§ **YOUR TASK**
Out of the records below, copy all lines in which the word "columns" occurs.

§ **INFORMATION PROVIDED**
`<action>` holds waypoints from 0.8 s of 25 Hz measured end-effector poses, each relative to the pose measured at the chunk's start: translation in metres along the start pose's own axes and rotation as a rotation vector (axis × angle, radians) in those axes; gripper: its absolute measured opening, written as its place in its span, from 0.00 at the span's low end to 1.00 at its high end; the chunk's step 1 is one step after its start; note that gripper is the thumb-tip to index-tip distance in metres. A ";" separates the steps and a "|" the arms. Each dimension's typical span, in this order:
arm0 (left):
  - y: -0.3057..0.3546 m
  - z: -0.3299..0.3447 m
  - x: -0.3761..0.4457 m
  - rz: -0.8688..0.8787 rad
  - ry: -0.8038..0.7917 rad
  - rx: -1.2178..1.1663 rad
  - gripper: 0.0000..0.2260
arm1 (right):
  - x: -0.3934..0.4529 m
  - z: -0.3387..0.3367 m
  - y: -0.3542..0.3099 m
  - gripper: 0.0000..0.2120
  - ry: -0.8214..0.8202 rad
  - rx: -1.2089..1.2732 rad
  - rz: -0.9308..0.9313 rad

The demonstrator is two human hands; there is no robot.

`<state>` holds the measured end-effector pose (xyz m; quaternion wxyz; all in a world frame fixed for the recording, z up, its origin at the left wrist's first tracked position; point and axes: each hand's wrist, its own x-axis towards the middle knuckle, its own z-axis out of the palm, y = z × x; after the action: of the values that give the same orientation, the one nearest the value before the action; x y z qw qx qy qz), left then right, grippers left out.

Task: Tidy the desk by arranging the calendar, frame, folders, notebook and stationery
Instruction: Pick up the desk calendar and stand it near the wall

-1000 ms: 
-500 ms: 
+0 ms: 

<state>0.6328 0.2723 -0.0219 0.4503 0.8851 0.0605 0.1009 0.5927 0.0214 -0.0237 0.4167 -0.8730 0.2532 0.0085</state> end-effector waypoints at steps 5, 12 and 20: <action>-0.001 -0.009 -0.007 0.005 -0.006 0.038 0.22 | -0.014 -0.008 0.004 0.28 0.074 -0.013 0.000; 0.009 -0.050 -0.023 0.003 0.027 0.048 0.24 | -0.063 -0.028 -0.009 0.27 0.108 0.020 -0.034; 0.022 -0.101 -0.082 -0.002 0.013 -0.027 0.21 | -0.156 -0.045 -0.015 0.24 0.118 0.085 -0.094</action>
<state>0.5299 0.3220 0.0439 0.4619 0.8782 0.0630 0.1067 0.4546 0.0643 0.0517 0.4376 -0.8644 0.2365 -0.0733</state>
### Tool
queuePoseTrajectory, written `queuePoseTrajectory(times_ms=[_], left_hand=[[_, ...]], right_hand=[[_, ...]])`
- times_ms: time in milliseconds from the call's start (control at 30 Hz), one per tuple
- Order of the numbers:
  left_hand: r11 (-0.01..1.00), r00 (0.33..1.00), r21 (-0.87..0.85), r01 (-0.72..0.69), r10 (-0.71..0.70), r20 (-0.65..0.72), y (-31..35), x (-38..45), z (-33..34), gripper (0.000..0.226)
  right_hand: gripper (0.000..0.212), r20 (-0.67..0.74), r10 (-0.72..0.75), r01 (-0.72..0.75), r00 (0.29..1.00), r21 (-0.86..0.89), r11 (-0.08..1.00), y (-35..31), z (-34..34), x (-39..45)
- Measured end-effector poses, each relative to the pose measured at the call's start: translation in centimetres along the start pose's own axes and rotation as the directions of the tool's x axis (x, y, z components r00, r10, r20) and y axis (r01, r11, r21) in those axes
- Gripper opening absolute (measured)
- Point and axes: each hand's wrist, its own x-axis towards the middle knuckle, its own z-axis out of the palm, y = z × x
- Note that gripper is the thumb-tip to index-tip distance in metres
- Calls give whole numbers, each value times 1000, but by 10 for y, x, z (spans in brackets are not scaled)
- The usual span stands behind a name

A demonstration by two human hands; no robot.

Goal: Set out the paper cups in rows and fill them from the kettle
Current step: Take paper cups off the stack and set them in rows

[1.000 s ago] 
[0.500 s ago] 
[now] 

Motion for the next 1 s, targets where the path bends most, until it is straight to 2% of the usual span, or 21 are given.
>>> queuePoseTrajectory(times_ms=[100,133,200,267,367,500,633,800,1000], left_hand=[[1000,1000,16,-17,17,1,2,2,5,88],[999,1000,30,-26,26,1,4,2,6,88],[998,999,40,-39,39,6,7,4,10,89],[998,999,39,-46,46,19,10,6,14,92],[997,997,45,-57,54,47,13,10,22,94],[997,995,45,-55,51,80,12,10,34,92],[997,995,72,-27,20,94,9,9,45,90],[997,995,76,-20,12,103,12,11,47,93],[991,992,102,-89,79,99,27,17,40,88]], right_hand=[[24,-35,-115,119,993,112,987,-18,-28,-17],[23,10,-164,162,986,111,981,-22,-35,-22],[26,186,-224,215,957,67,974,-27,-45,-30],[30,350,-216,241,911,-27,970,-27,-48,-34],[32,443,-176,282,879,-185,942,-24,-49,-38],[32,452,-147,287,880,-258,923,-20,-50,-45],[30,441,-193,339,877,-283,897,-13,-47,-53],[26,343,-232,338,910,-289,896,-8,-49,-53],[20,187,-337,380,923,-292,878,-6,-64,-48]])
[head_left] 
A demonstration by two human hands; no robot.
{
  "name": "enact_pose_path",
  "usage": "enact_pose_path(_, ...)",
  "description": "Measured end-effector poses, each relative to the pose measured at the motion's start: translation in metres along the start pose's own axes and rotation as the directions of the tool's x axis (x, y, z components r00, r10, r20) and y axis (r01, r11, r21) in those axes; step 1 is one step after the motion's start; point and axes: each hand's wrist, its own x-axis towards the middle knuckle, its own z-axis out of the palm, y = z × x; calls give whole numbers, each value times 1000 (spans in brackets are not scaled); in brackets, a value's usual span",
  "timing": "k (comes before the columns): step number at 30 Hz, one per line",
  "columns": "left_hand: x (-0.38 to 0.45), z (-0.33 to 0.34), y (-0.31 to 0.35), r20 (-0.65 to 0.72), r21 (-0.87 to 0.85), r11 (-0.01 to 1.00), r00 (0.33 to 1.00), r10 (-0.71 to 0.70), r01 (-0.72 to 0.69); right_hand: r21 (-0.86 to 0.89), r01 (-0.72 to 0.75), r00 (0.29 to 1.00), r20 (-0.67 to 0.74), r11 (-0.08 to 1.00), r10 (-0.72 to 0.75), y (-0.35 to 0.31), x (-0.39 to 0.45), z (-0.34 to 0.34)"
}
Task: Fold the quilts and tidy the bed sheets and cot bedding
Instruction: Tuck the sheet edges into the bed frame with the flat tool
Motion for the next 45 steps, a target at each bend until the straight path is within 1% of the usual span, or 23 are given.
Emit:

§ **EXERCISE RESPONSE**
  "timing": "k (comes before the columns): step number at 30 Hz, one per line",
  "columns": "left_hand: x (-0.38 to 0.45), z (-0.33 to 0.34), y (-0.31 to 0.35), r20 (-0.65 to 0.72), r21 (-0.87 to 0.85), r11 (-0.01 to 1.00), r00 (0.33 to 1.00), r10 (-0.71 to 0.70), r01 (-0.72 to 0.69); right_hand: r21 (-0.86 to 0.89), r01 (-0.72 to 0.75), r00 (0.29 to 1.00), r20 (-0.67 to 0.74), r11 (-0.08 to 1.00), r10 (-0.72 to 0.75), y (-0.35 to 0.31), x (-0.39 to 0.45), z (-0.34 to 0.34)"

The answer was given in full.